[Start of section]
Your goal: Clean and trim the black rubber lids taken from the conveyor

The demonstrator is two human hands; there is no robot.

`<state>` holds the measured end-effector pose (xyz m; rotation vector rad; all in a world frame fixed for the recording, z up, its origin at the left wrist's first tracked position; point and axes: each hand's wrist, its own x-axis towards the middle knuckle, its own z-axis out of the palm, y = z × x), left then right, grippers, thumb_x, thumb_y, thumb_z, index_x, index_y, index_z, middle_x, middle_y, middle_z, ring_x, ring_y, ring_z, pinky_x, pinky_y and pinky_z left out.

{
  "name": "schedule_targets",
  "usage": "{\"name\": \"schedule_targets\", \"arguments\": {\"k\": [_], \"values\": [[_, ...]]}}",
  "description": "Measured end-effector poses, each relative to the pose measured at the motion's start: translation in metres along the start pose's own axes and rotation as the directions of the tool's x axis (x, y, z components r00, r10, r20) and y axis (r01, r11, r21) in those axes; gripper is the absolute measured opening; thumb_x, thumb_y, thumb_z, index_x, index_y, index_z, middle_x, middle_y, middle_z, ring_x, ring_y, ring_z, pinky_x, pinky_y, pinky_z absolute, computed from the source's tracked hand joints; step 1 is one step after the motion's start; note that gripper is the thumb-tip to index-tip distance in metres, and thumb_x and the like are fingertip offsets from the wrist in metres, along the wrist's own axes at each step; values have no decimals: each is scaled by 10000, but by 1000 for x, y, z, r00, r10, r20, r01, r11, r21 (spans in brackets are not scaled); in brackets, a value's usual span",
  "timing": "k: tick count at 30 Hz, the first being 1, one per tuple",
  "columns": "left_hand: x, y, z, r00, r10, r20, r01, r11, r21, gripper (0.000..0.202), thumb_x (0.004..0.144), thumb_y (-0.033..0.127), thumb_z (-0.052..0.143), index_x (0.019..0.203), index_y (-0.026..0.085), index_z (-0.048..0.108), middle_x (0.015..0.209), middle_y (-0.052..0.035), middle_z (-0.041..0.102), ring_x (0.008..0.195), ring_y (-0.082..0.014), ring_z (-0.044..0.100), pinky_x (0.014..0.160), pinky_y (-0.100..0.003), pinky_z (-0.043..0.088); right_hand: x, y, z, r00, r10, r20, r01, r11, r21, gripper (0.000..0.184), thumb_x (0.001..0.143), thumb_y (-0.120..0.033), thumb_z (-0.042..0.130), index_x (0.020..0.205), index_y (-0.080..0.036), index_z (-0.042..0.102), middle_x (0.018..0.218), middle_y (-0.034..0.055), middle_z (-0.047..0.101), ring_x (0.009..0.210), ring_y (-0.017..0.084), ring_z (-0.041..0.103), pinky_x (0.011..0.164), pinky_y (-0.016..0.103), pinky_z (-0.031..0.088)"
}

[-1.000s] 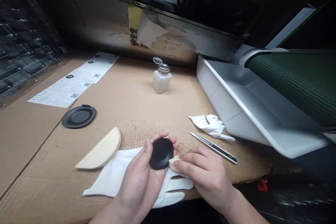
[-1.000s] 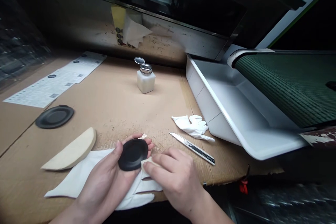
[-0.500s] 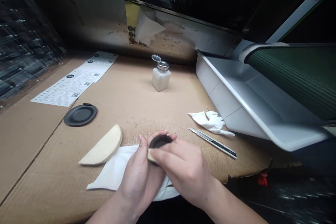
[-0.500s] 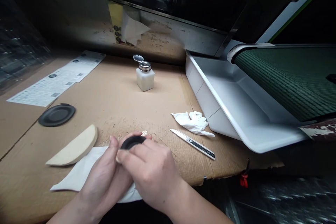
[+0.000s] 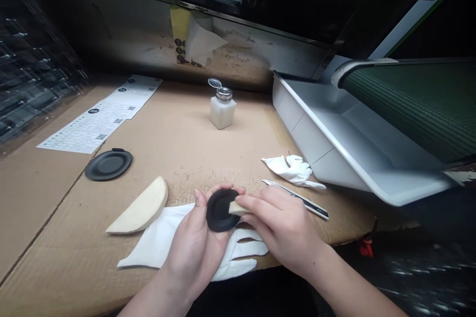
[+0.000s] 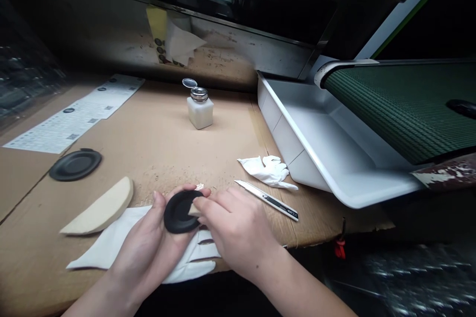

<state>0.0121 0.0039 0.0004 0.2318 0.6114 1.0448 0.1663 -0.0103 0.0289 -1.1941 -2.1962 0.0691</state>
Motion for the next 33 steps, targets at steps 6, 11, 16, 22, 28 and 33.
{"name": "schedule_targets", "arguments": {"k": [6, 11, 16, 22, 28, 33], "values": [[-3, 1, 3, 999, -33, 41, 31, 998, 51, 392, 892, 441, 361, 951, 145, 612, 1044, -115, 643, 1088, -263, 533, 898, -351, 428, 6, -8, 4, 976, -1, 220, -1, 1000, 13, 172, 857, -159, 489, 918, -219, 638, 749, -5, 635, 649, 133, 511, 565, 265, 388], [-1, 0, 3, 1000, -25, -4, 25, 999, 23, 391, 887, 445, 374, 954, 150, 622, 1022, -101, 648, 1063, -244, 549, 894, -336, 432, 6, -14, 26, 996, 86, -31, -79, 981, 179, 156, 859, -168, 500, 949, -179, 627, 828, 14, 670, 753, 133, 576, 758, 265, 460], [0, -1, 1, 999, 6, -39, -6, 1000, 3, 374, 894, 418, 376, 967, 151, 629, 978, -78, 654, 1045, -228, 557, 931, -348, 415, 1, -12, 26, 894, 364, -261, -313, 925, 217, 221, 826, -192, 564, 1040, -227, 607, 935, 13, 674, 831, 146, 622, 742, 253, 501], [-2, 1, 3, 998, -39, -53, 38, 999, -20, 387, 885, 439, 388, 999, 162, 633, 1013, -82, 655, 1060, -224, 556, 963, -350, 396, 1, -26, 35, 938, 208, -277, -203, 978, 46, 186, 841, -129, 515, 982, -184, 623, 793, 39, 653, 743, 147, 591, 692, 266, 487], [-2, -2, 3, 991, -7, -137, 12, 999, 37, 304, 868, 368, 468, 955, 154, 665, 952, -85, 679, 1044, -218, 564, 948, -337, 421, 34, -31, 59, 934, 140, -327, -193, 972, -133, 156, 857, -197, 494, 903, -162, 640, 677, 42, 609, 633, 153, 532, 575, 274, 439], [-2, -1, 2, 1000, 9, -23, -10, 999, -39, 357, 885, 408, 413, 1040, 172, 630, 1057, -78, 657, 1084, -219, 540, 956, -347, 411, 41, -21, 28, 880, 315, -356, -241, 941, 237, 143, 824, -183, 542, 947, -191, 613, 865, 18, 653, 821, 142, 595, 757, 255, 482]]}}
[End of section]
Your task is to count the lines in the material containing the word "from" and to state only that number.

2